» Work order
Given the records below, would you repeat exactly the lines that begin at the one containing "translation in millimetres" and end at the one containing "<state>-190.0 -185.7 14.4", inclusive?

Extracted records:
_ _ _

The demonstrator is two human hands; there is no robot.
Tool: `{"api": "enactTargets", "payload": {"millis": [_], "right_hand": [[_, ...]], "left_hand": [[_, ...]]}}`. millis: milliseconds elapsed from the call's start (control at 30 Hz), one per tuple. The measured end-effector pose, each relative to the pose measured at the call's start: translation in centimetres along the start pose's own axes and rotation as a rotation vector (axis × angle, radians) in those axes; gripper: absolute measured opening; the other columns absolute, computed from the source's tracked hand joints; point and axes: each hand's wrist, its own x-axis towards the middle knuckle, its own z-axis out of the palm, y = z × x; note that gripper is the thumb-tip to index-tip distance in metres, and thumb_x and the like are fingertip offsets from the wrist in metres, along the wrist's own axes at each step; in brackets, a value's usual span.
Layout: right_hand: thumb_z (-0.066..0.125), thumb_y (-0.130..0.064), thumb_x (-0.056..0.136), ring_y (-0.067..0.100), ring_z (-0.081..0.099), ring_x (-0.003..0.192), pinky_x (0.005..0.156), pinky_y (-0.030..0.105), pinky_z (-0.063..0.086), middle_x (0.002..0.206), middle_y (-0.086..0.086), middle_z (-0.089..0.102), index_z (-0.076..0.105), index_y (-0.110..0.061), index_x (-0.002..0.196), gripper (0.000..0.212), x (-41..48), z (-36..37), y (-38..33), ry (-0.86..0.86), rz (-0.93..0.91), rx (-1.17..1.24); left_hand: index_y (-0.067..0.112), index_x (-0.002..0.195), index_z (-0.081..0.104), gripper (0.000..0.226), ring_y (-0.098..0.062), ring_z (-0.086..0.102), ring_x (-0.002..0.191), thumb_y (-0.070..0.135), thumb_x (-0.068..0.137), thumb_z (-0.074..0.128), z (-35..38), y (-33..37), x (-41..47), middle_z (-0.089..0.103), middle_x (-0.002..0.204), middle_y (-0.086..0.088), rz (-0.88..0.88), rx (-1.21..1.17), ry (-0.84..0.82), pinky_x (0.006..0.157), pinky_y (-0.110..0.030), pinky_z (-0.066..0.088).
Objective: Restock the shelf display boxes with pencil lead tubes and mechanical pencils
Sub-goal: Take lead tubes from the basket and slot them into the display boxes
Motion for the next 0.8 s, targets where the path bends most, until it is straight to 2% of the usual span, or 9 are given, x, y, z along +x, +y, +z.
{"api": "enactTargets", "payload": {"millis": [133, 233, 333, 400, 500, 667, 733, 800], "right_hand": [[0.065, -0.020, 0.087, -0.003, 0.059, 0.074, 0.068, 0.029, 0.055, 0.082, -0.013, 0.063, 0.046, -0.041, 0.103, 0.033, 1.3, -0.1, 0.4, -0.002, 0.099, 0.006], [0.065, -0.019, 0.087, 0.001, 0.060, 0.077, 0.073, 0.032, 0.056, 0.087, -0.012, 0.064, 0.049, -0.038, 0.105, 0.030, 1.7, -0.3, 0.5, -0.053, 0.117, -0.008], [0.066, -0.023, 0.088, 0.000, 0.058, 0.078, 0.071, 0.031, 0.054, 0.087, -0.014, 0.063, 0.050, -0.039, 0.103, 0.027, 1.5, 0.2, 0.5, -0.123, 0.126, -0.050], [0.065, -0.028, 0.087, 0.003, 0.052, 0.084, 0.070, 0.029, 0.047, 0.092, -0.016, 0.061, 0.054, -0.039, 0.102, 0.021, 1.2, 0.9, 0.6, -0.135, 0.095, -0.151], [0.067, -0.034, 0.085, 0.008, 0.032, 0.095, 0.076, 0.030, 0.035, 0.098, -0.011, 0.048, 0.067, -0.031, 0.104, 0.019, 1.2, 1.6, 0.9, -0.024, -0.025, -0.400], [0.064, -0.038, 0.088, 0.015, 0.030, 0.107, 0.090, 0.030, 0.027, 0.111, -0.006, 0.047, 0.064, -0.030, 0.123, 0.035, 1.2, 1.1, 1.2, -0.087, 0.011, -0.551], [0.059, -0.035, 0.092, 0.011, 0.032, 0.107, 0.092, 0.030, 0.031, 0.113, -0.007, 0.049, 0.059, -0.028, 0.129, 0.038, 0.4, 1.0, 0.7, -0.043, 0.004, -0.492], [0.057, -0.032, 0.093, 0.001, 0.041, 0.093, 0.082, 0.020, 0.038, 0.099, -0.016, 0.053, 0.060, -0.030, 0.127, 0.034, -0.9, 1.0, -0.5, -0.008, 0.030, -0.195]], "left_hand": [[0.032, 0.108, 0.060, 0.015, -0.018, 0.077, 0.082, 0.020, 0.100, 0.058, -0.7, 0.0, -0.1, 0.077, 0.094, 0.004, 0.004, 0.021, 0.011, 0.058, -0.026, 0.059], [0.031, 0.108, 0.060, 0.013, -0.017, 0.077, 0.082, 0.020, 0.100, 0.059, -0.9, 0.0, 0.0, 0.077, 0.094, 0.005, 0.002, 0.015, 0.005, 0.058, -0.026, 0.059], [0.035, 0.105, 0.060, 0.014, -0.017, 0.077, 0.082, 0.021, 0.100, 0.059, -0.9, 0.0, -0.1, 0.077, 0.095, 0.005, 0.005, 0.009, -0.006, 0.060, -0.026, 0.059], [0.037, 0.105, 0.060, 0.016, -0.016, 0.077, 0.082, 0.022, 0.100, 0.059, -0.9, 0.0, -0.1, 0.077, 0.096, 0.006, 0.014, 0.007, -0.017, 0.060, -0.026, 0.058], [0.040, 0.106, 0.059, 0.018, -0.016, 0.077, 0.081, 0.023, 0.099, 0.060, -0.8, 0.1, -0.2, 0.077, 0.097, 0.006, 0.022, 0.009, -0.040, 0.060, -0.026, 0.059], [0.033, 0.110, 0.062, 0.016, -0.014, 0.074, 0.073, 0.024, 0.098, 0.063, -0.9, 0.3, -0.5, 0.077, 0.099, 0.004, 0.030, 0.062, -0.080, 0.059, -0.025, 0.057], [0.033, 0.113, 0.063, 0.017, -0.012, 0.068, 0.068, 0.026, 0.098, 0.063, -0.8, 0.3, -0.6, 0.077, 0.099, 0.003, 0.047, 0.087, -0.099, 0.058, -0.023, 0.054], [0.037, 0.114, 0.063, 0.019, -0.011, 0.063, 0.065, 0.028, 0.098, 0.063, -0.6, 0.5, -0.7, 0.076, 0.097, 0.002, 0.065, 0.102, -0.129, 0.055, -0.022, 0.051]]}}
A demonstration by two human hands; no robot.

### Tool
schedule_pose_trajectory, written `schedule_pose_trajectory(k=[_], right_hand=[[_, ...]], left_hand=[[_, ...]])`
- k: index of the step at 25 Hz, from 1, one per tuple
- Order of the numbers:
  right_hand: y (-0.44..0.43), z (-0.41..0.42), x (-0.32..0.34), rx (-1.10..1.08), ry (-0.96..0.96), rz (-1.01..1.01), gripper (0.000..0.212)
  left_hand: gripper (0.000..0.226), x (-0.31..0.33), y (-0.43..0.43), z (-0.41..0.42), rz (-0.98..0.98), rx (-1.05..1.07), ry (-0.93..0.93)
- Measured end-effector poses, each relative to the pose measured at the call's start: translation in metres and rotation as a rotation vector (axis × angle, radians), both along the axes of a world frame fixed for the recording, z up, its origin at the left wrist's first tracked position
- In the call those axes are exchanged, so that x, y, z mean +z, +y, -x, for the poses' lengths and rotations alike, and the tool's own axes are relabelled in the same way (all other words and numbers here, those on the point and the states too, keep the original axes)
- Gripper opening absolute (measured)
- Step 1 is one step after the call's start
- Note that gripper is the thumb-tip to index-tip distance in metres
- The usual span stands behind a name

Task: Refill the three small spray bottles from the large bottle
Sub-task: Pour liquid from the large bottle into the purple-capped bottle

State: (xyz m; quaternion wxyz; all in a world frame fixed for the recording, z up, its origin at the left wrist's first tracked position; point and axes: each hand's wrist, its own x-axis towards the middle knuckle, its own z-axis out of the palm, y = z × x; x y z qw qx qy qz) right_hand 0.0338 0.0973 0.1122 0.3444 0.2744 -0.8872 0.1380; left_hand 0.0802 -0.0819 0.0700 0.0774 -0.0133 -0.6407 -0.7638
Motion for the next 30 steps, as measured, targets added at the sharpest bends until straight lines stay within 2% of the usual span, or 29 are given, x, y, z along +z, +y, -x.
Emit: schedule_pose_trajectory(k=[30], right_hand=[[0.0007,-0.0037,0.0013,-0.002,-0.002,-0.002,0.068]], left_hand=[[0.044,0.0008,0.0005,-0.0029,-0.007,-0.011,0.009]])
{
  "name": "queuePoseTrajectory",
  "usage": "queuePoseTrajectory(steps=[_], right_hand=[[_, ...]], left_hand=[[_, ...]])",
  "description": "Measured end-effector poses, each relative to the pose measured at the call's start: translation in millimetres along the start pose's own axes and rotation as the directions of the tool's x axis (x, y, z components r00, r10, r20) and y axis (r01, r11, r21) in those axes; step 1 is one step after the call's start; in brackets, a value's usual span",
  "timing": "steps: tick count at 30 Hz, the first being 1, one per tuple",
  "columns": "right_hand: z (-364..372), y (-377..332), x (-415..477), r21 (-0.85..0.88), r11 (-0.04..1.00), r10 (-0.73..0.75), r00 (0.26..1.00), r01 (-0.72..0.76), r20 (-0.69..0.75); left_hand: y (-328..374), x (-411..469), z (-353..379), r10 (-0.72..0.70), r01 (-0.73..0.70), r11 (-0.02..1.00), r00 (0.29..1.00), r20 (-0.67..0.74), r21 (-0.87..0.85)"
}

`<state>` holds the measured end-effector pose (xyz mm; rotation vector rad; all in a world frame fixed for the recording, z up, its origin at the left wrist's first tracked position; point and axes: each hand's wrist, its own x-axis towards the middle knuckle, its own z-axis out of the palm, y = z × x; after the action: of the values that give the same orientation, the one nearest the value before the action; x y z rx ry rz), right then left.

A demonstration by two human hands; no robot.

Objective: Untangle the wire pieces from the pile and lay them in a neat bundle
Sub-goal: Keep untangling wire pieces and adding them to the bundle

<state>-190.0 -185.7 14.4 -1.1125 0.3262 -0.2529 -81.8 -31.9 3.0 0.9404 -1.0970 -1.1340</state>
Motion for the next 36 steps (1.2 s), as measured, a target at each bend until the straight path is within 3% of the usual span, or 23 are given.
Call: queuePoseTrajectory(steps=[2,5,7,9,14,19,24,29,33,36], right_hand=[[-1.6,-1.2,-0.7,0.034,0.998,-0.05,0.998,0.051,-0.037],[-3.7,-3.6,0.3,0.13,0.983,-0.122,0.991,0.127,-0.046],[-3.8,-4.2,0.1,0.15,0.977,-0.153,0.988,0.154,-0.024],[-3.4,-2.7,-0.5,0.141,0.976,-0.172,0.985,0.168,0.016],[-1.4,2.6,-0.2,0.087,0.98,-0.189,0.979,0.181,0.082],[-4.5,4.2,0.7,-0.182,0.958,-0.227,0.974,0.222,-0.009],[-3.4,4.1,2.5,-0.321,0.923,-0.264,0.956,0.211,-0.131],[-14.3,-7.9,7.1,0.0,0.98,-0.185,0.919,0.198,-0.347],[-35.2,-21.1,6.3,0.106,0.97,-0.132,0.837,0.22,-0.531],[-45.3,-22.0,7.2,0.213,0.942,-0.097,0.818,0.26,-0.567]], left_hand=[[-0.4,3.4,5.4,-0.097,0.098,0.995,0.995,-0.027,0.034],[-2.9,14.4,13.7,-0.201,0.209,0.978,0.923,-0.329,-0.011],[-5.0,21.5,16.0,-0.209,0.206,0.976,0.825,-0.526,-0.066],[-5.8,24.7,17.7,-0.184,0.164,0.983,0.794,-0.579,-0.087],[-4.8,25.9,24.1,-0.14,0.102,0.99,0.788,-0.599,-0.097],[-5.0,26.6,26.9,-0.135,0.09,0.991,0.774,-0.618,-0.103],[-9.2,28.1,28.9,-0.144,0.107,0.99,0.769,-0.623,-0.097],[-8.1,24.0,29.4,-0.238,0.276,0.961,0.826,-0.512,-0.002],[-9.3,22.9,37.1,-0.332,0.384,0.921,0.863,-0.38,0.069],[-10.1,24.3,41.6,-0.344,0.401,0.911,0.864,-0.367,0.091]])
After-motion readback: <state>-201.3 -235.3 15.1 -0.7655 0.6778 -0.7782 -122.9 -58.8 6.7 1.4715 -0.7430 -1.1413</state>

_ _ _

» Written solution
  "description": "Measured end-effector poses, each relative to the pose measured at the call's start: translation in millimetres along the start pose's own axes and rotation as the directions of the tool's x axis (x, y, z components r00, r10, r20) and y axis (r01, r11, r21) in those axes; step 1 is one step after the call's start; in brackets, a value's usual span",
  "timing": "steps: tick count at 30 Hz, the first being 1, one per tuple",
  "columns": "right_hand: z (-364..372), y (-377..332), x (-415..477), r21 (-0.85..0.88), r11 (-0.04..1.00), r10 (-0.73..0.75), r00 (0.26..1.00), r01 (-0.72..0.76), r20 (-0.69..0.75); left_hand: y (-328..374), x (-411..469), z (-353..379), r10 (-0.72..0.70), r01 (-0.73..0.70), r11 (-0.02..1.00), r00 (0.29..1.00), r20 (-0.67..0.74), r21 (-0.87..0.85)"
}

`<state>` holds the measured end-effector pose (xyz mm; rotation vector rad; all in a world frame fixed for the recording, z up, its origin at the left wrist's first tracked position; point and axes: each hand's wrist, its own x-axis towards the middle knuckle, its own z-axis out of the palm, y = z × x; after the action: of the values that give the same orientation, the one nearest the value before the action; x y z rx ry rz), right then left.

A demonstration by two human hands; no robot.

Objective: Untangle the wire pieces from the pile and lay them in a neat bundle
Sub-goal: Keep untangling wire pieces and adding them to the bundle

<state>-190.0 -185.7 14.4 -1.1125 0.3262 -0.2529 -81.8 -31.9 3.0 0.9404 -1.0970 -1.1340</state>

There's nothing left to add to the answer.